ROBERT BURNS.
"Oh, ye wha are sae guid yoursel',
Sae pious and sae holy,
Ye've nought to do but mark and tell
Your neebors' fauts and folly,—
Whase life is like a weel-gaun mill,
Supplied wi' store o' water,
The heapèd happer's ebbing still,
And still the clap plays clatter,—
"Hear me, ye venerable core,
As counsel for poor mortals,
That frequent pass douce Wisdom's door
For glaikit Folly's portals!
I, for their thoughtless, careless sakes,
Would here propone defences,
Their donsie tricks, their black mistakes,
Their failings and mischances."
Alas for it! we must all say, in dwelling upon the life of poor Burns, that he so frequently needed to appear as counsel for poor mortals—in his own behoof; and that "their donsie tricks, their black mistakes, their failings and mischances" should form so large a portion of the record of that life, which under other circumstances might have been one of the most brilliant and beautiful of all in the annals of genius. For Burns, although born to such a lowly life, and having in his youth so few advantages of education or general culture, might by sheer force of genius have attained as proud a position as any man of his time, had he but learned to rule over himself in his youth, and not given full rein to those passions which his "veins convulsed," and which "still eternal galloped."

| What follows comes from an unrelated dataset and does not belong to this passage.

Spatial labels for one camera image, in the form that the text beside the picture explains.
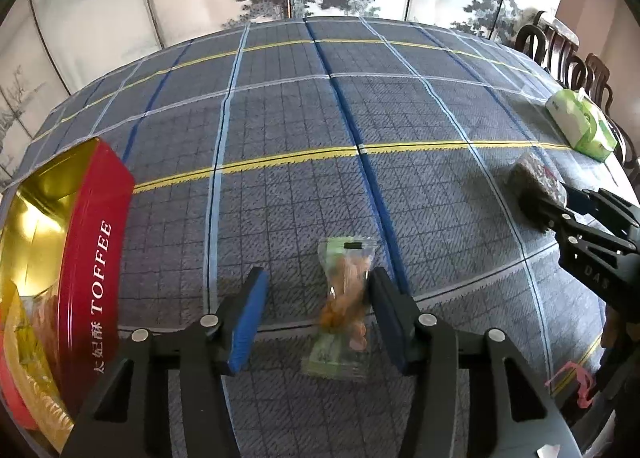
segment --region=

Could he but have governed himself—
"When social life and glee sat down
All joyous and unthinking,
Till, quite transmogrify'd, they've grown
Debauchery and drinking,"—
there would have been a far different story to have told of the life of Robert Burns.
What ripe fruits of his genius we might have had, had he not burned out the torch of that brilliant intellect at the early age of thirty-eight. What poems he might have written—he who did immortal work with all his drawbacks—had he kept his brain clear and his life sweet even for the short span of life allotted him! How high might he have soared in the years which he might have hoped from life, had he but moved at a slower pace, in those reckless years, the record of which is so painful to the great world of admiring and pitying friends, who cherish his memory so tenderly. Yet there is in his case everything to mitigate a severe judgment upon his youthful follies; and the great world has always judged him leniently, knowing the story of his early life, and the temptations which at that day must have surrounded a youth of his temperament among the peasants of Scotland. Of the strength of those temptations we probably can form but a slight idea.